Así llegaba el año a su fin, para cerrarlo con broche de oro: quiso mamá que la primera comunión, misma que había llevado una gran cantidad de sábados en un salón anexo a la casa cural para la culminación de la catequesis, se celebrara el día de nochebuena. Ese 24 de diciembre de 1992, estrenamos las primeras prendas de cuero que tuvimos: chaquetas y corbatas. Completaba la pinta un pantalón de paño, una camisa blanca y el ambiente fue una casa llena de lirios que perfumaban todos los espacios, combinación perfecta para la torta de fondant blanco y masa de vino. Luego de volver de la ceremonia que fue en la mañana, de las fotos que nos tomaron y después de los abrazos a la medianoche, nos escabullimos con mi hermano a una fiesta (esa sí real) en el barrio vecino. Terminó la fiesta y varios de los invitados nos fuimos de allá a la casa de mi amigo de infancia con el fin de asaltar la licorera de su hermana mayor. Entre los siete tipos de trago que bebimos esa noche (aperitivo de brandy, brandy, ron, aguardiente, whisky, tequila y vino) parecía que nada nos derrumbaría en medio de esa atroz agresión al hígado. Hasta que el encendido de una fogata y el golpe del humo nos mandó a la lona.
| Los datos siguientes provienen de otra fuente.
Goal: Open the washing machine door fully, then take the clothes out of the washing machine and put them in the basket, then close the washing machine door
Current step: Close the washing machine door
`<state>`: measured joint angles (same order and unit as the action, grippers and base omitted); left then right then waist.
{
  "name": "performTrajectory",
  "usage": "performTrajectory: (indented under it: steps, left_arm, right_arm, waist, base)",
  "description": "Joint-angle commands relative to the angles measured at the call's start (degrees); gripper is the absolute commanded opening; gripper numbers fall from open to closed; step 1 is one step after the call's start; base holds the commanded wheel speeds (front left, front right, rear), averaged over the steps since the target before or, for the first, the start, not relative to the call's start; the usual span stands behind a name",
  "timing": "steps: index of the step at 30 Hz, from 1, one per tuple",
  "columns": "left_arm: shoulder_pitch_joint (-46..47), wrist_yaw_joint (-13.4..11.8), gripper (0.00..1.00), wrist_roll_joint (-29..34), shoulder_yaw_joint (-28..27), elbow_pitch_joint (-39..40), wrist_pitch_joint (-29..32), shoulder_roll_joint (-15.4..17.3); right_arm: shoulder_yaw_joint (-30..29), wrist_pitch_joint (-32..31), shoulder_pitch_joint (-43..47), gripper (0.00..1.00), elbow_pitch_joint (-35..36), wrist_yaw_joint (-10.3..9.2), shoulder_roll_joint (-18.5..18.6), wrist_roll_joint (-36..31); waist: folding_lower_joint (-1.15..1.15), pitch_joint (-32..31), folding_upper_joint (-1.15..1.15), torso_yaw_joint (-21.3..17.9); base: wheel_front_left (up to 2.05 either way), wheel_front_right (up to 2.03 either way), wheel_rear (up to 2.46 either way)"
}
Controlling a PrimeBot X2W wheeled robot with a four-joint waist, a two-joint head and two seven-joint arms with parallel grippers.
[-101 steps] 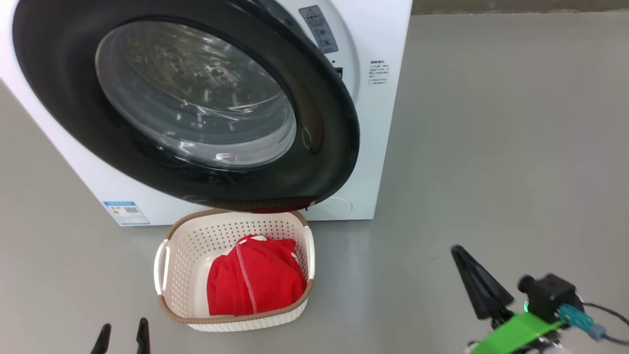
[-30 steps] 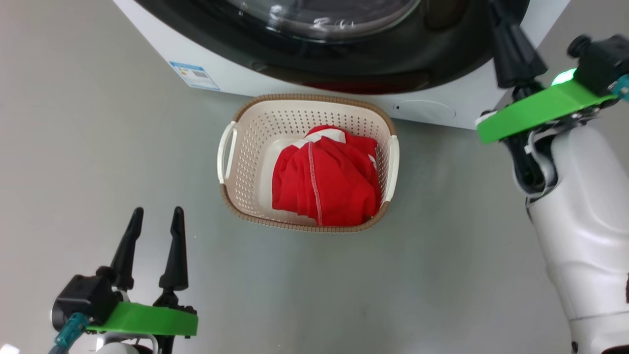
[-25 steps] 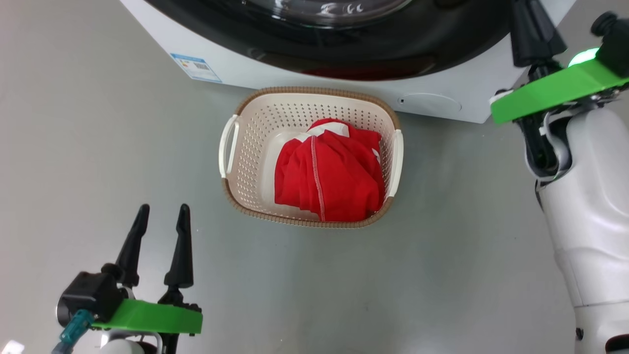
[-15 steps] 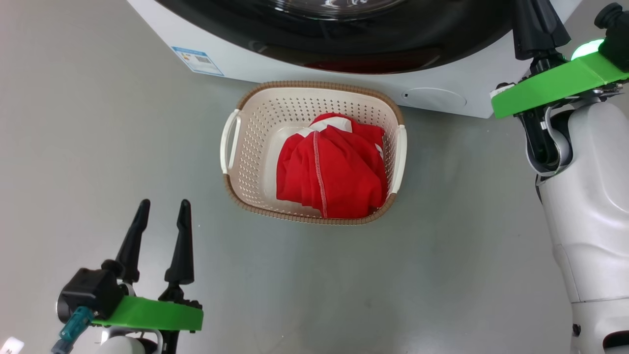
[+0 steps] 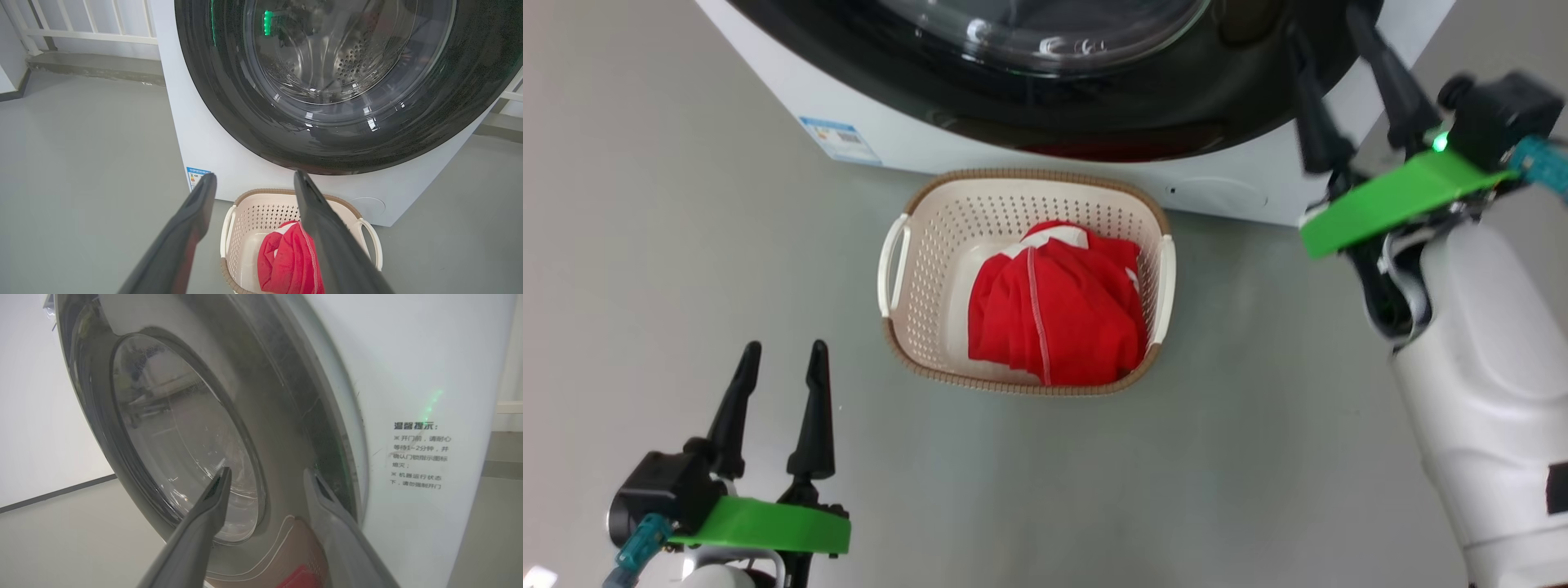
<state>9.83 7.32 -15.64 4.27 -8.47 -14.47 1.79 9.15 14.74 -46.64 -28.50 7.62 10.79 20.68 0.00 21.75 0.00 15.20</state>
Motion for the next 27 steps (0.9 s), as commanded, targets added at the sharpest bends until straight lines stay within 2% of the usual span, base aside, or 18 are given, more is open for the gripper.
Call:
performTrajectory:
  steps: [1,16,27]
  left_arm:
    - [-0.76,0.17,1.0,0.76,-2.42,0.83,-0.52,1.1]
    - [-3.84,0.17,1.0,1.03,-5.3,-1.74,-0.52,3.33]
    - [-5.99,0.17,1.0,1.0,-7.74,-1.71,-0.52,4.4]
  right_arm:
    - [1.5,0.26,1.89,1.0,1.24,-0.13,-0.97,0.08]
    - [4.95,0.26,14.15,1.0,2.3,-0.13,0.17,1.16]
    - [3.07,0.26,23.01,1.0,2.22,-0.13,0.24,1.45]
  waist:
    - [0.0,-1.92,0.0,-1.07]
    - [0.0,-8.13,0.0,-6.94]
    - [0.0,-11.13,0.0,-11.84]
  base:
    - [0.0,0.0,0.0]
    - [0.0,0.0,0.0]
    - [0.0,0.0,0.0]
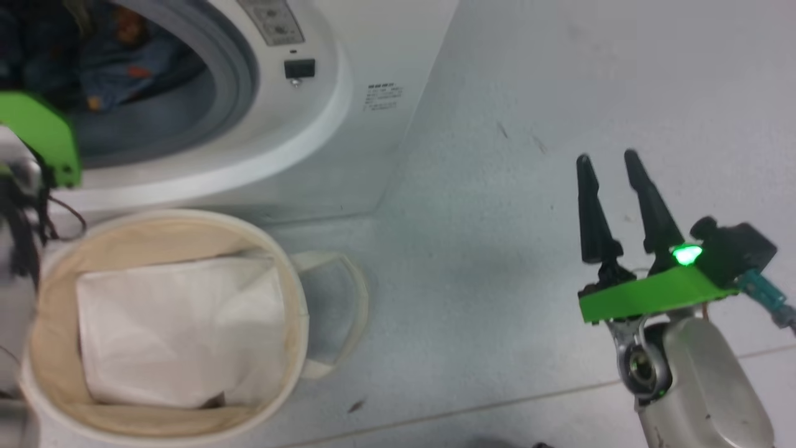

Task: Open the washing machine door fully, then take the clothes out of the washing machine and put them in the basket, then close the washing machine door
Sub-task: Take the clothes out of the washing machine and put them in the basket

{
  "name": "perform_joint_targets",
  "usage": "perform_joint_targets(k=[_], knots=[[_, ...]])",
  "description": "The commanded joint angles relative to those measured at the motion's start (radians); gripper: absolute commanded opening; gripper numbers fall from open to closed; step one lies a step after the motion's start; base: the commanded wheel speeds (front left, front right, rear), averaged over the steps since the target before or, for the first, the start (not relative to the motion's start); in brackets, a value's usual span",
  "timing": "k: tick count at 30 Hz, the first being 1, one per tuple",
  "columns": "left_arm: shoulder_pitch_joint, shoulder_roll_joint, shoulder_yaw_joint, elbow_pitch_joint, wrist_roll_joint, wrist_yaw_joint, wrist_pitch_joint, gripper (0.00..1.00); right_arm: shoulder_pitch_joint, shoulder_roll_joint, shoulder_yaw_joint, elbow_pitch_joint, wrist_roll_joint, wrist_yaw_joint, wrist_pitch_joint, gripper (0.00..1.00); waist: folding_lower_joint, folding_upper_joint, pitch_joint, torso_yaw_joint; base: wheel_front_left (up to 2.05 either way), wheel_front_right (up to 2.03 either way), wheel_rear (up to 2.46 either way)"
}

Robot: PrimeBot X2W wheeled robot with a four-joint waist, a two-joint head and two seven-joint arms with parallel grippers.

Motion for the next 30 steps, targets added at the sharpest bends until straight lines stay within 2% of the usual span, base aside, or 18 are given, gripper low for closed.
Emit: perform_joint_targets(k=[1, 11, 21, 23, 30], knots=[[0.007, 0.031, 0.007, -0.017, 0.000, -0.001, -0.036, 0.00, 0.028, -0.008, 0.021, -0.017, 0.002, 0.001, -0.012, 1.00, -0.0001, 0.0000, -0.055, 0.014, 0.00, 0.00, 0.00], [0.165, -0.044, 0.013, -0.030, -0.044, -0.047, -0.172, 0.00, 0.084, -0.032, 0.038, 0.029, 0.017, 0.001, -0.012, 1.00, -0.0001, 0.0000, -0.214, 0.061, 0.00, 0.00, 0.00], [0.289, -0.107, 0.025, -0.127, -0.090, -0.121, -0.202, 0.00, 0.127, -0.038, 0.027, 0.047, 0.025, 0.001, -0.012, 1.00, -0.0001, 0.0000, -0.300, 0.126, 0.00, 0.00, 0.00], [0.349, -0.126, 0.027, -0.165, -0.111, -0.148, -0.204, 0.00, 0.141, -0.038, 0.029, 0.053, 0.025, 0.001, -0.012, 1.00, -0.0001, 0.0000, -0.327, 0.145, 0.00, 0.00, 0.00], [0.490, -0.167, 0.008, -0.277, -0.146, -0.180, -0.165, 0.00, 0.163, -0.041, 0.029, 0.058, 0.027, 0.001, -0.012, 1.00, -0.0001, 0.0000, -0.376, 0.182, 0.00, 0.00, 0.00]])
Todo lo que recuerdo después de eso es que la hermana de mi amigo fue a la primera persona que vi cuando pude volver en sí; ella se había quedado cuidándonos a mi hermano y a mí y a pesar de que tratamos de volver a casa, tuvimos que pasar por la vergonzosa necesidad de llamar a papá y decirle que fuera en el carro a recogernos. Con la camisa tan negra como si hubiéramos estado haciendo minería en Cucunubá y los pantalones completamente sucios, llegamos a casa después de haber devuelto todas las atenciones recibidas en todos los lugares donde estuvimos. Y finalizó ese año sin más regalos de navidad que una paliza y una frase que, aún hoy, me retumba en la cabeza:
«Fueron a hacer la primera comunión con Dios, para en la noche irse a bailar con el diablo».
En realidad, pasamos de la creencia judeocristiana a la adoración romana al dios Baco. Misma que, a pesar de lo mal que terminó esa noche, se volvió todo un estilo de vida para quien escribe estas líneas. Y así termina esta historia, en medio de los abrazos que despedían un año terrible y una puerta con candado para que el par de angelitos no se volvieran a escapar para embriagarse.
EPÍLOGO: 1993 fue un año relativamente mejor para todos en casa. Volví con mis compañeros de octavo, «Bruna», «Noraima» y «Connie» desaparecieron del colegio sin dejar rastro; el tema de buscar novia había pasado a segundo plano porque ya tenía una amante que nunca me decía que no (la cerveza) y en casa las cosas parecían tomar otro rumbo, algo menos traumático que el año anterior.